Prologue
The Prince Charles Medical Centre, VA
The night sky was a canvas, saturated with ink and barely visible above the dense grey shroud of fog. It enveloped the silhouettes of the trees that stood like tall sentinels on either side of the hospital walkway, long shadows cast by the muted glow of the iron street lights that, all things considered, were doing a poor job of keeping the area well-lit against the rolling tides of mist.
Underneath the reaching shadow of an evergreen tree, a shapeless man stood waiting, the corners of his mouth twitching in a warped smile. It couldn't have turned out more perfectly if he'd been able to manufacture the weather himself, and this made him happy. Everything had fallen into place. The man lifted his wrist to check the time on his silver rolex, his dark eyes well enough adjusted to the gloom that he could glance at the watch face. It was late. It was foggy. It was perfect.
He'd been watching the woman, obsessively, for nearly four months, and he was so close to reaping the rewards of his dedication that he could almost taste the sweetness on the tip of his tongue. He knew everything of importance about this woman. He almost felt as if he had built her himself, from the ground up.
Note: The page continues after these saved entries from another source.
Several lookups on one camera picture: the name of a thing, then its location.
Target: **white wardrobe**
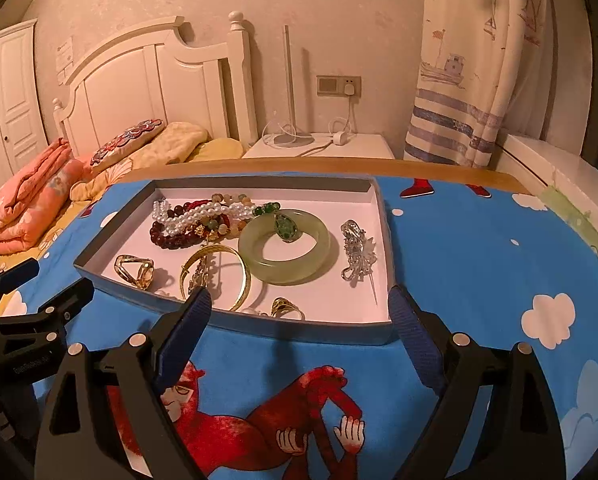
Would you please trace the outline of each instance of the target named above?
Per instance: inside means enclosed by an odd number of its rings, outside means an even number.
[[[34,78],[34,24],[0,30],[0,186],[47,145]]]

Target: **silver brooch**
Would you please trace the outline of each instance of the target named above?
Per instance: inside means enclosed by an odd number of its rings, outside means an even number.
[[[374,254],[372,238],[366,238],[365,231],[354,220],[348,220],[343,224],[341,232],[345,238],[344,249],[348,256],[348,266],[341,271],[341,277],[354,285],[356,282],[362,282],[364,276],[368,276],[376,301],[372,265],[377,261],[377,256]]]

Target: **gold bangle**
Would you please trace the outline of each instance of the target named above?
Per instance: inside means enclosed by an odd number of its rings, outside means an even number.
[[[216,244],[216,245],[208,245],[208,246],[202,247],[197,252],[195,252],[192,256],[190,256],[190,259],[188,261],[186,261],[185,264],[182,265],[181,268],[183,270],[181,271],[181,276],[179,277],[179,289],[181,291],[181,297],[184,299],[184,301],[186,300],[186,291],[183,286],[183,283],[184,283],[186,276],[190,273],[189,269],[190,269],[190,267],[192,267],[192,264],[199,261],[204,256],[207,256],[208,254],[212,254],[212,253],[234,254],[239,259],[239,263],[241,264],[241,268],[243,270],[243,282],[241,283],[241,290],[239,291],[239,297],[237,298],[237,301],[234,303],[234,305],[230,309],[231,312],[234,312],[235,310],[239,309],[239,307],[243,304],[244,301],[246,301],[246,298],[248,297],[248,294],[250,293],[250,284],[252,282],[252,277],[250,276],[250,270],[248,269],[248,266],[246,265],[246,263],[243,261],[243,258],[241,257],[241,255],[239,253],[237,253],[237,251],[235,251],[232,247],[228,247],[227,245]]]
[[[276,298],[276,300],[272,302],[272,311],[270,312],[272,317],[282,317],[290,312],[298,312],[299,316],[301,316],[301,321],[305,321],[305,314],[290,300]]]

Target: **white headboard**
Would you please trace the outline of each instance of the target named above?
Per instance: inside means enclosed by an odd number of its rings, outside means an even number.
[[[193,48],[181,39],[182,16],[125,29],[90,50],[66,80],[70,98],[54,104],[54,121],[76,155],[87,155],[148,118],[187,121],[213,139],[257,139],[250,40],[243,14],[231,12],[225,43]],[[230,132],[221,74],[227,59],[238,132]]]

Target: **blue bedsheet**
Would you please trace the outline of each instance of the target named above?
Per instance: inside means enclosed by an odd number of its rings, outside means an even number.
[[[598,447],[597,256],[552,211],[532,200],[514,200],[497,190],[484,199],[466,186],[444,182],[432,183],[432,195],[402,199],[399,193],[412,179],[379,177],[378,182],[397,280],[406,283],[422,309],[437,313],[451,331],[466,332],[484,346],[509,349],[521,340],[532,344],[562,420],[568,477],[573,477]],[[20,288],[28,312],[79,277],[72,265],[75,257],[102,220],[144,184],[113,186],[89,217],[67,227],[40,260],[38,277]],[[68,342],[83,342],[90,349],[116,346],[131,333],[147,330],[156,317],[96,291],[92,303],[69,324]],[[364,412],[360,479],[392,477],[436,402],[398,341],[383,347],[334,346],[208,328],[191,361],[205,371],[199,379],[198,409],[242,417],[312,368],[343,368],[348,379],[344,391]],[[37,394],[43,395],[49,384],[36,384]],[[322,412],[329,430],[338,426],[341,415],[331,402]],[[467,466],[479,430],[478,424],[471,428],[454,471]],[[310,477],[325,479],[327,469],[312,439]],[[332,434],[330,440],[340,453]],[[241,472],[221,467],[211,480],[280,479],[284,469]]]

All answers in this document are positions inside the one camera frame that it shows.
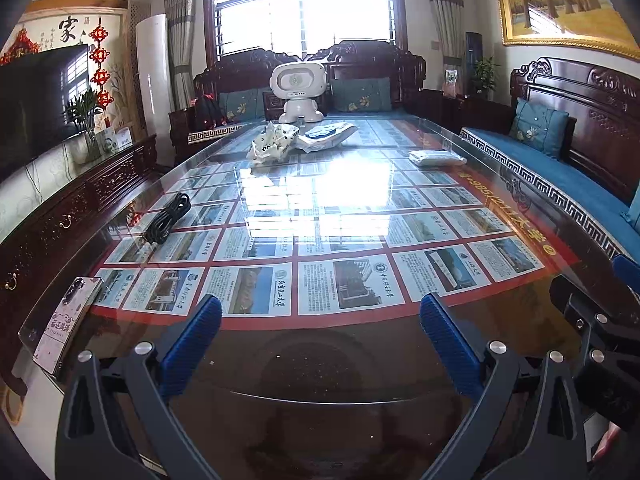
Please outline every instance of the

To begin with, it had been her physical appearance that had attracted him. The woman had long, dark hair that he had noted was more likely to be caught up in a ponytail than spilling over her shoulders. She had pale eyes that could look blue in the open beams of sunlight, grey in the downcast effect of clouds overflowing with rain, green in the hesitant growth of spring. She was slim, she was intelligent, she was a thousand different things that made every hair on his body prickle with anticipation. There had been two particular reasons that, in the man's mind, had confirmed that this woman was meant for him. She was addicted to her work above all else, which consequently lead to the second reason- she was really quite alone. She was attractive, but focused. She had a handful of friends, namely the colleagues that she spent the majority of her waking hours with. She occasionally had sexual partners, but never anything serious. The man could tell that this woman, the object of his every fantasy and desire, had carefully constructed walls around herself; and he intended on breaking them apart, brick by brick and layer by layer.
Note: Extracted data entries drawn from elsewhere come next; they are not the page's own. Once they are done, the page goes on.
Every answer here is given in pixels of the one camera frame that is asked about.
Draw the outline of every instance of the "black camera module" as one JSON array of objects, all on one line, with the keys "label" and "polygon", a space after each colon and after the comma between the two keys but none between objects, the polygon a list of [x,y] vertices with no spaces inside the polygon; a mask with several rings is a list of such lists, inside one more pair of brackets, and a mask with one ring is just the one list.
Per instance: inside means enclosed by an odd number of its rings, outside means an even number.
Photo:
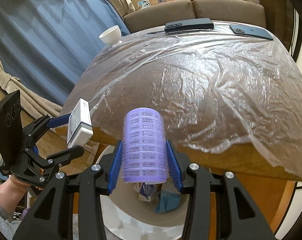
[{"label": "black camera module", "polygon": [[242,30],[242,29],[235,29],[235,31],[236,31],[237,33],[244,33],[244,30]]}]

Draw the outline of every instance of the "white box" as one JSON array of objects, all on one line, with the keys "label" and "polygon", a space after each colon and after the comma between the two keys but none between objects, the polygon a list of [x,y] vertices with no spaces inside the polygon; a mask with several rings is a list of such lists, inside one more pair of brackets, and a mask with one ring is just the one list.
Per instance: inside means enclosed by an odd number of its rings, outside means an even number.
[{"label": "white box", "polygon": [[87,144],[93,135],[89,103],[80,98],[73,109],[68,123],[67,147]]}]

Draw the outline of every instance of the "brown couch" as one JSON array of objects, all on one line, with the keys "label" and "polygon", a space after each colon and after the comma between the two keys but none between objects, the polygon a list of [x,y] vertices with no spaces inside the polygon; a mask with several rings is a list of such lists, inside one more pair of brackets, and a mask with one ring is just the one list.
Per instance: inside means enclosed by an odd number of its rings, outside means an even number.
[{"label": "brown couch", "polygon": [[138,10],[124,16],[131,33],[179,20],[210,18],[266,27],[263,6],[242,0],[177,0]]}]

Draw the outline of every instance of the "blue gripper pad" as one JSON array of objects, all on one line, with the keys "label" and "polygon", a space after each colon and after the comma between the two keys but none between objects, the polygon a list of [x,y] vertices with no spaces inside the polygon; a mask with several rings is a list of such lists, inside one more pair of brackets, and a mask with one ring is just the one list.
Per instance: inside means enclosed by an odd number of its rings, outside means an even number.
[{"label": "blue gripper pad", "polygon": [[113,159],[112,166],[110,168],[109,177],[108,177],[109,178],[108,179],[109,194],[111,194],[112,191],[115,189],[116,182],[118,181],[121,163],[122,163],[122,146],[123,146],[123,142],[121,141],[117,148],[115,157]]},{"label": "blue gripper pad", "polygon": [[172,149],[169,141],[166,142],[166,146],[167,146],[168,165],[169,165],[170,175],[172,177],[174,186],[179,192],[181,192],[183,189],[182,172],[175,156],[176,151],[175,149]]},{"label": "blue gripper pad", "polygon": [[71,114],[65,114],[63,116],[59,116],[56,118],[51,119],[48,124],[47,127],[48,128],[56,128],[59,127],[61,125],[65,125],[69,122],[69,117]]},{"label": "blue gripper pad", "polygon": [[38,147],[36,145],[34,145],[33,147],[33,151],[39,155],[39,150],[38,150]]}]

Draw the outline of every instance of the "blue phone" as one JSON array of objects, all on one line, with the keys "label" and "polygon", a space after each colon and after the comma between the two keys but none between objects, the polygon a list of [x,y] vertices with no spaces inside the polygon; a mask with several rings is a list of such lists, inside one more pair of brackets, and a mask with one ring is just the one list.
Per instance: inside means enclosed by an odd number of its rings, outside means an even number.
[{"label": "blue phone", "polygon": [[230,29],[235,34],[252,36],[273,41],[273,37],[265,29],[238,24],[230,24]]}]
Of course he knew the woman's name -he knew everything- but he didn't care about whatever superfluous label her parents had given her at birth. What mattered, what really mattered, was that she had been chosen to be his first. Not his first fuck, nor his first kill. But she would be the first of something.
The man was roused from deep within his thoughts by the sudden sound of a twig snapping and a flurry of movement from underneath a shrub a few feet away. He felt his breath catch in the back of his throat, and only when a small rabbit popped out from the foliage did he let it go. He had been building up to this point for months, but he would call it off in a heartbeat if he deemed it necessary, He must protect himself above everything else, even if that meant he must let this woman go and search for another one. The man was confident, however, that this would not be necessary.
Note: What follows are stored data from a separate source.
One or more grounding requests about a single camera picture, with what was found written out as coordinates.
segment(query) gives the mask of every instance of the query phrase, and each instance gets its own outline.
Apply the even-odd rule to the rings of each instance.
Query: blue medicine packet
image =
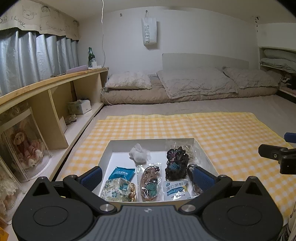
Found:
[[[108,180],[114,179],[114,178],[124,178],[128,181],[131,181],[131,179],[133,178],[134,172],[135,172],[134,168],[127,169],[124,167],[116,167],[112,172],[112,174],[109,176]]]

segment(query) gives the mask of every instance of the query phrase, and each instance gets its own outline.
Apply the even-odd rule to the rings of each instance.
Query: black clamp
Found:
[[[296,174],[296,148],[262,144],[258,148],[258,153],[261,157],[277,160],[281,174]]]

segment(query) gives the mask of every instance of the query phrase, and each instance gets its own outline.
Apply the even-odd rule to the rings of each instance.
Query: white wall
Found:
[[[296,50],[296,23],[268,23],[258,25],[258,46]]]
[[[141,18],[145,10],[158,22],[157,44],[153,47],[143,45]],[[80,65],[87,63],[89,46],[97,62],[103,64],[100,22],[100,16],[80,22]],[[162,69],[163,53],[220,55],[247,60],[250,68],[258,68],[255,26],[227,15],[194,8],[147,7],[106,13],[103,23],[105,66],[110,67],[110,72],[145,70],[155,73]]]

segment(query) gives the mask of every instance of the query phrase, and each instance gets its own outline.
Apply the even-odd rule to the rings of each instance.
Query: power cord
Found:
[[[105,62],[106,62],[106,55],[105,55],[105,51],[104,51],[104,47],[103,47],[103,43],[104,43],[104,26],[103,26],[103,11],[104,11],[104,0],[102,0],[103,2],[103,6],[102,6],[102,19],[101,19],[101,23],[102,23],[102,52],[104,55],[104,64],[103,64],[103,68],[105,68],[108,72],[108,76],[107,76],[107,81],[109,80],[109,70],[105,67]],[[103,98],[105,99],[105,101],[109,104],[109,105],[113,105],[111,104],[104,96],[103,94],[103,90],[105,87],[103,87],[102,89],[100,89],[100,94],[101,96],[103,96]]]

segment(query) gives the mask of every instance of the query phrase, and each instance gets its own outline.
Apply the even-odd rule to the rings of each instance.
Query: open box
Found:
[[[112,174],[115,167],[124,167],[124,168],[134,168],[135,174],[131,180],[137,186],[137,166],[134,160],[130,159],[129,152],[130,150],[139,143],[142,148],[149,150],[151,159],[149,163],[161,163],[161,176],[162,183],[165,181],[165,168],[167,167],[167,151],[170,149],[168,143],[186,143],[191,145],[196,151],[196,159],[198,160],[198,165],[208,172],[212,173],[215,176],[218,176],[216,169],[213,164],[199,145],[199,143],[194,138],[182,138],[182,139],[136,139],[136,140],[111,140],[107,145],[99,166],[103,171],[103,180],[102,182],[93,190],[93,193],[100,196],[101,191],[105,185],[105,182],[108,180],[109,176]],[[187,184],[187,189],[189,193],[192,191],[192,186],[190,183]],[[188,202],[186,200],[176,200],[176,201],[161,201],[161,202],[142,202],[141,198],[137,197],[137,202],[110,202],[117,208],[120,208],[121,205],[175,205],[179,207],[184,203]]]
He waited until it was 23:41, when he could just make out that the light had been switched off in the office on the third floor, fourth window from the left. Her window. Her office. He felt his pulse quickening with expectation as he crept across the grass, towards the parking lot, his silent form cloaked by the pitch black stain of the night and the haze of the rising fog. He was ready. He was so, so ready for this. He could feel his right eye twitching, a nervous tic that had emerged during a particularly anxious childhood and had stayed with him ever since. He forced himself to halt, to take a few deep breaths before he continued. This was not a night for mistakes.
As he had expected, the car park's nightly guard was fast asleep at his station, his hip flask filled with Irish whiskey poorly concealed in his jacket pocket. The man smirked at the incredible, convenient idiocy of the general population, tipping the rim of his hat in a mock salute at the intoxicated guard. Quickly lowering his head as he passed, he pulled the collar of his black trench coat to cover his face, turning away from the single security camera as he passed it. He knew no one would be watching. There would only be two witnesses to what was about to happen, and he intended one of them to be dead within ten days. He had a system.
The woman was tired after working almost fifteen hours straight, her thoughts elsewhere, as he had been certain would be the case. If she noticed him lurking in the shadows in her peripheral vision, then she didn't react fast enough to do anything about it. The man was a tightly coiled serpent, and when he sprang forward from the cover of darkness, he had the woman in his arms in a fraction of a second. One hand clamped a damp cloth over her mouth, the other pulled her body close against his.
"Sweet dreams." He whispered, as the woman melted into his waiting arms.